BRIEF. Your reply should be one number: how many lines of the material contain the word "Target".

DATA FOR THIS TASK.
- Opening Delimiter -
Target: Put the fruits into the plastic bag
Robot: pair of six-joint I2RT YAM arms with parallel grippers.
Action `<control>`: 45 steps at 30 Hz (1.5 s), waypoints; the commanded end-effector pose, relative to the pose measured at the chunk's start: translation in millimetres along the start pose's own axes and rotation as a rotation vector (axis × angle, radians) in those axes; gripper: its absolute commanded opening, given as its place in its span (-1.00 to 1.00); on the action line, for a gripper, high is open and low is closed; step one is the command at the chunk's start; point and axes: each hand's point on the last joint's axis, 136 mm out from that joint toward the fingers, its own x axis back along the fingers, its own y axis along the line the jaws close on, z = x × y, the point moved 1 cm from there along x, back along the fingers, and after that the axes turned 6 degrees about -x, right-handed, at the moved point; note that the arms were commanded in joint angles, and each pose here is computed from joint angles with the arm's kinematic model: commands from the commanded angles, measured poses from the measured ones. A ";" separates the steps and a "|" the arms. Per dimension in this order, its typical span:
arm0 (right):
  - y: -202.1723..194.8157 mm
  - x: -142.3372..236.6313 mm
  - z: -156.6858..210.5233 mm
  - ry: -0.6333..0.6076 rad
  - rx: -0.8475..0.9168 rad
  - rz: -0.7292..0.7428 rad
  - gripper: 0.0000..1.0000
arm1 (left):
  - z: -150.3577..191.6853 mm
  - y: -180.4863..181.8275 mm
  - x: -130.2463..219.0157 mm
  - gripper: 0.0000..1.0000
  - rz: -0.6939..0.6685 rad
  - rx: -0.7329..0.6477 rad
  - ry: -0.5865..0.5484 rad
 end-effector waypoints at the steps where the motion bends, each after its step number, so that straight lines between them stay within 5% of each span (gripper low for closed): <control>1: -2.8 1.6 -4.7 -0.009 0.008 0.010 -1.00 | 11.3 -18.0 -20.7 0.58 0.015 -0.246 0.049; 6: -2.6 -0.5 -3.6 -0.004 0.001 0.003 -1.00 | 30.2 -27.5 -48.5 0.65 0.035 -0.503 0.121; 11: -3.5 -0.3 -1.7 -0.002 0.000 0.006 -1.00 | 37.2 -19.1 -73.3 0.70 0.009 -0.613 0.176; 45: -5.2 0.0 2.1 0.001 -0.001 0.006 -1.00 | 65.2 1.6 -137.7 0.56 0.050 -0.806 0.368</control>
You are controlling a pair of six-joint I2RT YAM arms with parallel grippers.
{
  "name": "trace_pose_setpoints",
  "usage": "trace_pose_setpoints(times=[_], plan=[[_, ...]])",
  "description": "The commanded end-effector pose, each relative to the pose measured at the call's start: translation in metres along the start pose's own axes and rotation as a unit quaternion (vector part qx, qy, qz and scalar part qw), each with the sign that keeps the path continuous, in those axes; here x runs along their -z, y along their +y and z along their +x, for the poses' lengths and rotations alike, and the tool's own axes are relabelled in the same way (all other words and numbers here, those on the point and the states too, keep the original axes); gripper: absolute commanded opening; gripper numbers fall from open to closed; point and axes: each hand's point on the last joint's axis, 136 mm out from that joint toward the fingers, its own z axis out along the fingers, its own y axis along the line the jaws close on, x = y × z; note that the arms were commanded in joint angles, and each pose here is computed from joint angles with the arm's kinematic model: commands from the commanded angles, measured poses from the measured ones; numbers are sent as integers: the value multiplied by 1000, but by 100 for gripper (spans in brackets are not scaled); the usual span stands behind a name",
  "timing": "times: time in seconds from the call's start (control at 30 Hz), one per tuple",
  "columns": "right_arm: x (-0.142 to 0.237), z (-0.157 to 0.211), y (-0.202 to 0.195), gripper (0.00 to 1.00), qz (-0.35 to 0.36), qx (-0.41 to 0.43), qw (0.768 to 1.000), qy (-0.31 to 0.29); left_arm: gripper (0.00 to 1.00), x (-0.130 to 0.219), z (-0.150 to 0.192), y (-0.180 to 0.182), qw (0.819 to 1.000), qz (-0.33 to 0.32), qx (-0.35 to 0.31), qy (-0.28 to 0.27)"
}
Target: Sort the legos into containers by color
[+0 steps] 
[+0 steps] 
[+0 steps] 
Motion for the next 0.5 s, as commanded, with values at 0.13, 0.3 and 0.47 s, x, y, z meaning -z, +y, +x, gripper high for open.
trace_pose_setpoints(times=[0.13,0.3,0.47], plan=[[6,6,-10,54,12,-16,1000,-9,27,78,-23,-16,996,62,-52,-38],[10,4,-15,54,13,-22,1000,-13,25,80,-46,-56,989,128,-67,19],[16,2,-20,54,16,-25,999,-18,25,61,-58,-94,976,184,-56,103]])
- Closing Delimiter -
EXERCISE RESULT. 2